Attraverso la Sezione smobilizzi, l'Iri acquisì la gestione delle banche miste e delle imprese da esse controllate. L'Iri, quindi, oltre alle 3 ex banche miste, diventate banche d'interesse nazionale, si trovò a gestire il 100% dell'industria siderurgica bellica e dell'estrazione del carbone, il 90% dei cantieri navali, l'80% delle società di navigazione e delle industrie meccaniche di locomotori, il 40% della siderurgia civile, il 30% dell'industria elettrica e quasi tutta la telefonia.

Vennero retrocesse ai privati: l'Italgas, la Bastogi e diverse società elettriche tra cui la Edison.

Altre acquisizioni bilanciarono le privatizzazioni effettuate, fino a quando nel 1937 l'Iri passò da ente temporaneo a ente permanente. Questa riforma istituzionale fu dovuta all'insufficienza di capitali privati in grado di acquistare le aziende risanate. In sostanza l'Iri divenne una holding, la più grande concentrazione industriale del Paese.

In definitiva l'istituto finì con l'assumere una fisionomia del tutto diversa da quella di partenza.

In Italia l'intervento pubblico acquisì negli anni '30 dimensioni più estese, rendendo lo Stato banchiere e imprenditore. L'eredità più significativa lasciata dalla grande depressione fu rappresentato dal rapporto tra banca ed impresa, in base al quale la grande impresa poteva ricorrere, oltre che al mercato mobiliare, anche agli istituti di credito di diritto pubblico.

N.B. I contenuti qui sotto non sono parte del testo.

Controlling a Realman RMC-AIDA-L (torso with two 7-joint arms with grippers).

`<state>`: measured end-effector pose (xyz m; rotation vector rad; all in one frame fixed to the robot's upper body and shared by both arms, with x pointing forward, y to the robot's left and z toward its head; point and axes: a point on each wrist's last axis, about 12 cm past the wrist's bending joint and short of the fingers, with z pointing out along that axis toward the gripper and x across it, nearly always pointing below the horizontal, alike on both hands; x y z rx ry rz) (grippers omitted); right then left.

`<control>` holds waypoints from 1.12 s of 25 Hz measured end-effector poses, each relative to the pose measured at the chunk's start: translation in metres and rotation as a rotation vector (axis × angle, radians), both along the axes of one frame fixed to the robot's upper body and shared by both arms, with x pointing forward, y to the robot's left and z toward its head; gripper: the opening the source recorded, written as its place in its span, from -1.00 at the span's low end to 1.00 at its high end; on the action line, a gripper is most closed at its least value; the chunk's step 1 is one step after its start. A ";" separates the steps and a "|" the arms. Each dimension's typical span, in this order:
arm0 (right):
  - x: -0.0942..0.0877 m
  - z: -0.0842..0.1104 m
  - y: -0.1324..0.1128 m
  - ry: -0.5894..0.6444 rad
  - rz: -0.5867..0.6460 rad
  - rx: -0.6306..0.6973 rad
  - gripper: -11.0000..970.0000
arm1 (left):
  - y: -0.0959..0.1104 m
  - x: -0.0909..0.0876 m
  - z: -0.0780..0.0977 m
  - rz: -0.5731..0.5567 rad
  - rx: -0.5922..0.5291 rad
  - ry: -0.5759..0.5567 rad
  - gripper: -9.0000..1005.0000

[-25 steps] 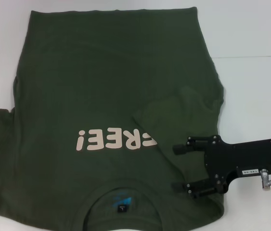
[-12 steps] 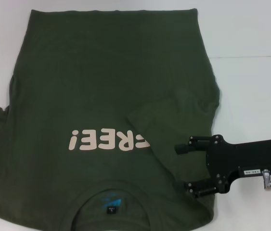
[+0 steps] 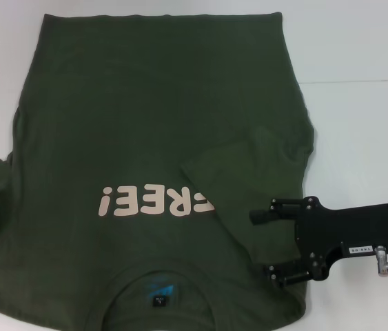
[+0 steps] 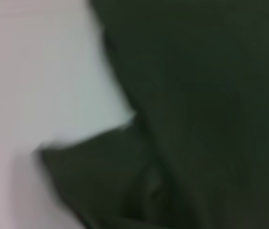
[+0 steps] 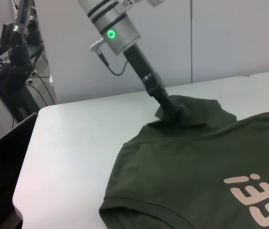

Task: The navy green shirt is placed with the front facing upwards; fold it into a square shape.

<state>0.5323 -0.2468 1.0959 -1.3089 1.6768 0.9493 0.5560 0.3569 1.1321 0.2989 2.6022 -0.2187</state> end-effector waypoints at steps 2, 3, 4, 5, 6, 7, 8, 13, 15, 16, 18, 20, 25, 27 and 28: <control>-0.001 0.000 0.000 0.002 0.003 0.002 0.88 | -0.017 0.006 0.005 -0.032 -0.024 -0.003 -0.98; -0.001 -0.001 0.000 0.004 0.002 0.002 0.88 | -0.025 0.008 0.006 -0.046 -0.036 0.002 -0.98; -0.002 -0.001 0.000 0.005 0.001 0.002 0.88 | -0.032 0.010 0.007 -0.058 -0.047 0.004 -0.98; -0.002 -0.001 -0.001 0.007 0.000 0.002 0.88 | -0.042 0.014 0.008 -0.078 -0.062 0.005 -0.98; -0.002 -0.002 -0.001 0.008 -0.002 0.002 0.88 | -0.048 0.015 0.008 -0.089 -0.071 0.005 -0.98; -0.003 -0.002 -0.002 0.009 -0.003 0.002 0.88 | -0.055 0.017 0.008 -0.103 -0.080 0.007 -0.98; -0.003 -0.002 -0.002 0.010 -0.004 0.002 0.88 | -0.063 0.020 0.008 -0.114 -0.091 0.007 -0.98; -0.004 -0.003 -0.002 0.012 -0.007 0.003 0.88 | -0.085 0.033 0.001 -0.127 -0.121 0.013 -0.98; -0.004 -0.003 -0.002 0.012 -0.008 0.003 0.88 | -0.091 0.038 -0.003 -0.132 -0.127 0.016 -0.98; -0.004 -0.003 -0.002 0.012 -0.008 0.003 0.88 | -0.093 0.039 -0.005 -0.134 -0.129 0.020 -0.98; -0.004 -0.003 -0.002 0.013 -0.008 0.003 0.88 | -0.097 0.042 -0.009 -0.137 -0.133 0.026 -0.98; -0.004 -0.003 -0.002 0.013 -0.007 0.004 0.88 | -0.101 0.044 -0.012 -0.141 -0.136 0.034 -0.98; -0.004 -0.003 -0.002 0.008 -0.004 0.011 0.88 | -0.103 0.045 -0.014 -0.144 -0.142 0.040 -0.93; -0.004 -0.002 -0.002 0.006 -0.005 0.014 0.88 | -0.103 0.045 -0.014 -0.137 -0.149 0.038 -0.88; -0.004 -0.002 -0.002 0.006 -0.006 0.014 0.88 | -0.102 0.045 -0.013 -0.128 -0.155 0.039 -0.86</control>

Il controllo esclusivo del credito d'investimento e la gestione di una quota molto consistente del settore industriale da parte dello Stato non trovarono riscontro in nessun altro Paese dell'Europa occidentale. Ci si avviò così ad una vera e propria economia mista.

La vicenda dell'Iri ebbe il suo atto finale con la legge bancaria del 1936 che rappresentò il compimento del processo di separazione tra banca ed industria, distinguendo l'esercizio del credito ordinario (della quale si occuparono le banche di deposito) dall'esercizio del credito industriale (della quale si occuparono gli istituti speciali e di credito fondiario, edilizio e agrario).

La riforma del 1936 completò la legge bancaria del '26 nella quale la Banca d'Italia fu trasformata in un istituto di diritto pubblico di durata illimitata e di banca delle banche.

Sempre con la legge del 1936 la raccolta dei depositi e l'esercizio del credito furono dichiarati funzioni di interesse pubblico.